Здесь обитают люди. Рабочий костяк, наполняющий жизнью, что заводские утробы, что порты и пристани. Обживающий муравейники-дома, узкие улицы и темные беззаконные переулки. Здесь собственные правила, установившиеся давно, этаким перемирием, которое позволяет Нижнему городу сосуществовать с Верхним.
Время от времени в Нижнем городе случались пожары.
Или бунты.
Кровавые разборки между бандами, в которые полиция благоразумно не вмешивалась, собирая лишь тела проигравших и редких калек, дабы передать их суду во имя формального соблюдения законности.
Нижний город нуждался в переменах, но Брокк прекрасно осознавал: это место не решатся тронуть из опасения, что и люди, и крысы, которых здесь было едва ли не больше, чем людей, хлынут на улицы Верхнего.

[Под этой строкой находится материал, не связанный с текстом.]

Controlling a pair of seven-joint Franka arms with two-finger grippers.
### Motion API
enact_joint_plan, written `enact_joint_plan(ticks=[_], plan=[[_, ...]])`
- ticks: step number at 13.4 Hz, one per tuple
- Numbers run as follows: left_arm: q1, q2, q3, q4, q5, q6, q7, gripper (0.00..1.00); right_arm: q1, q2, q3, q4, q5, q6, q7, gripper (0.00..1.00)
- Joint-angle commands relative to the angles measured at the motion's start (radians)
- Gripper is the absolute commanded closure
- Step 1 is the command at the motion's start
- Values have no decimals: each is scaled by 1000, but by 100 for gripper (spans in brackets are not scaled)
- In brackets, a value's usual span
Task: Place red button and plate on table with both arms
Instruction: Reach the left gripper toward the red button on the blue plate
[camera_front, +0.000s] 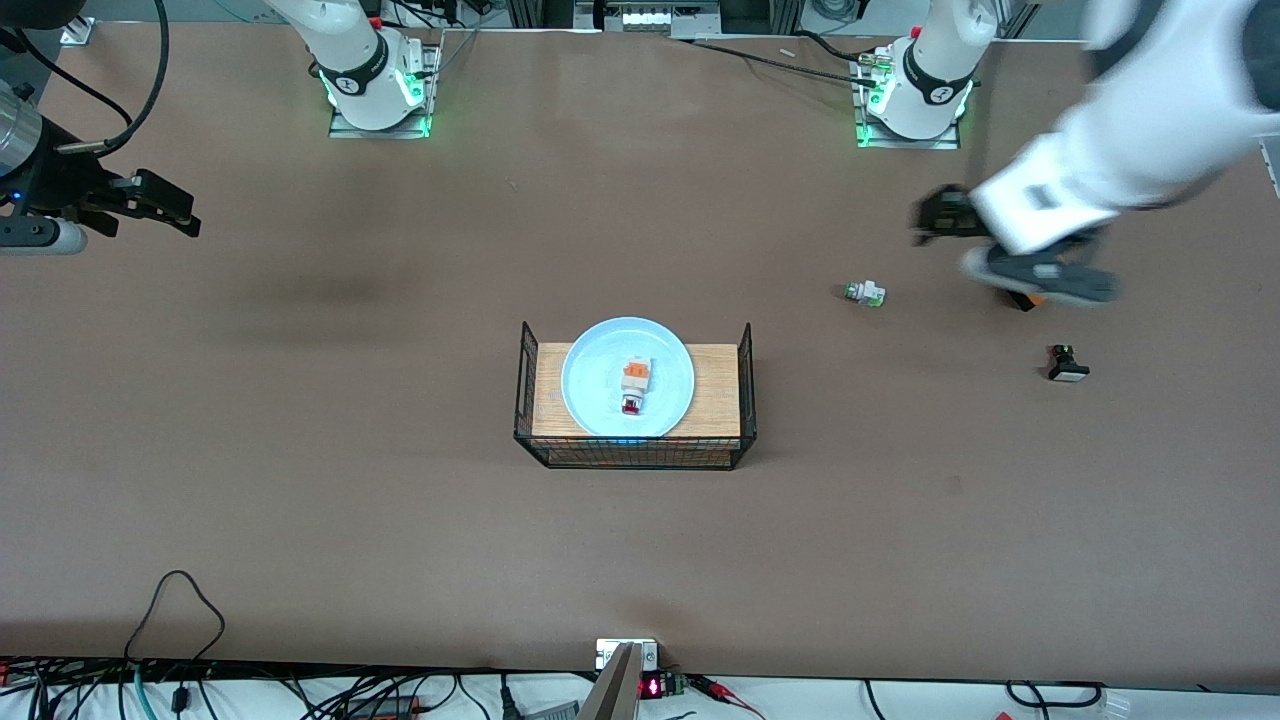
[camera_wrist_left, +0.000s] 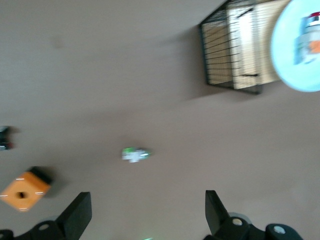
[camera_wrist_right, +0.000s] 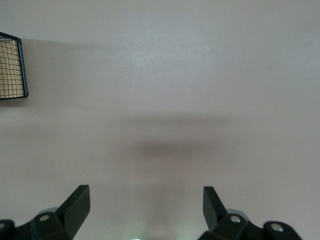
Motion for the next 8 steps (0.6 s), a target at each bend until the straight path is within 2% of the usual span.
enact_joint_plan(ticks=[1,3,5,8], plan=[[-142,68,14,43,-5,164,-231,0,-2,-15,3,-11,-13,3,5,0],[-222,110,15,41,-1,339,-369,0,-2,-15,3,-11,-13,5,5,0],[-265,173,14,55,1,503,-413,0,-2,-15,3,-11,-13,7,5,0],[-303,277,14,153,-1,585,-428,0,-3,-13,3,-11,-13,8,8,0]])
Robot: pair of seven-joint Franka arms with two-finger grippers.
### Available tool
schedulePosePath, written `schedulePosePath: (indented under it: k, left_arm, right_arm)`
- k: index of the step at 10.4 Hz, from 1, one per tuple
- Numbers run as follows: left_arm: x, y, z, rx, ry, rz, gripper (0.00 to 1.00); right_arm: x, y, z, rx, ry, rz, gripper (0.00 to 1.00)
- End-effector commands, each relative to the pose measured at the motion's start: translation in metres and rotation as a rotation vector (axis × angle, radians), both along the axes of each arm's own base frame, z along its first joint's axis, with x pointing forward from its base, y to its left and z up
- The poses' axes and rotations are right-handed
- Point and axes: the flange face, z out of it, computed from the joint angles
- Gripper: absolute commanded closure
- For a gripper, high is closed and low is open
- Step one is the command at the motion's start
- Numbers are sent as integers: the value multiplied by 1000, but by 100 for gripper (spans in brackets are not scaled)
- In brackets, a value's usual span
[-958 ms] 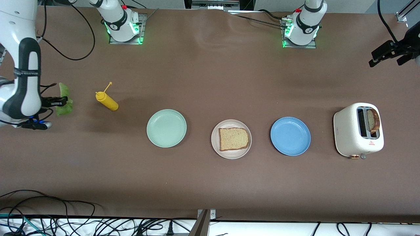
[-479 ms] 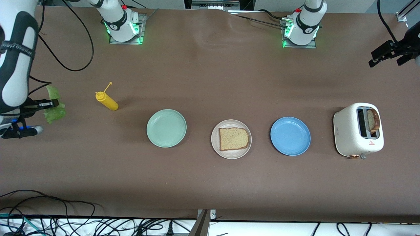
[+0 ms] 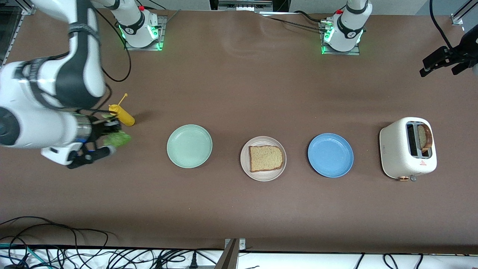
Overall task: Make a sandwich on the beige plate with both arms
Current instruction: 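Carry the lettuce with the right gripper over the bread on the plate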
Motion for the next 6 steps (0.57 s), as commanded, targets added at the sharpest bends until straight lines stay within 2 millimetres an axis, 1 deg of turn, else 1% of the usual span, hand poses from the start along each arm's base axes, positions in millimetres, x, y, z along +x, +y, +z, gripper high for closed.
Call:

— Разве что… — Олаф задрал голову, скрытое под капюшоном, его лицо оставалось в тени. — Кто-то желает вызвать народные волнения… в конце концов, кого затронет смерть полсотни аристократов, случись подобный взрыв, скажем, на балу… да, трагедия, но трагедия локальная, как ни парадоксально это звучит. Кто-то, быть может, и выразит пострадавшим сочувствие, но большинство лишь позлорадствует.
— Весьма странно слышать подобные рассуждения от вас.
Дождь просачивался сквозь покрывало зонта, а с реки поднялся ветер. Сильный, порывистый, он пронизывал тонкий плащ насквозь.
— Вы, как и прочие, полагаете меня этаким… золотым мальчиком? — Олав спрятал руки в широкие рукава плаща. На плече поблескивала нашивка со скрещенными топориками — эмблемой пожарной службы. — Не отрицайте, Мастер. Талантливый, но несерьезный, верно? Это стоит в моем личном деле? Если по сути, а не по формулировке?
— Почти угадали.
Олаф кивнул и ответил:
— У каждого своя маска. Вы вот притворяетесь равнодушным, но мы ведь не о масках, верно? А о том, что кто-то взорвал бомбу в Нижнем городе. И как бы ни затыкали рты репортерам, но слухов избежать не удастся… сколько пострадало? Десятки? В городе станут говорить о сотнях, за городом — о тысячах. И о бессилии властей. Даже нет, бессилие простили бы. Заговорят о равнодушии.
Теперь, когда пламя замолчало, стали слышны прочие звуки. Ропот толпы, словно шум прибоя, шелест дождя, звон сбруи и натужное гудение моторов, которые не заглушали, пусть бы и бочки опустели. Трескались камни, шипел пепел, захлебываясь в мутной воде. И ядовитая пена плыла по дорогам.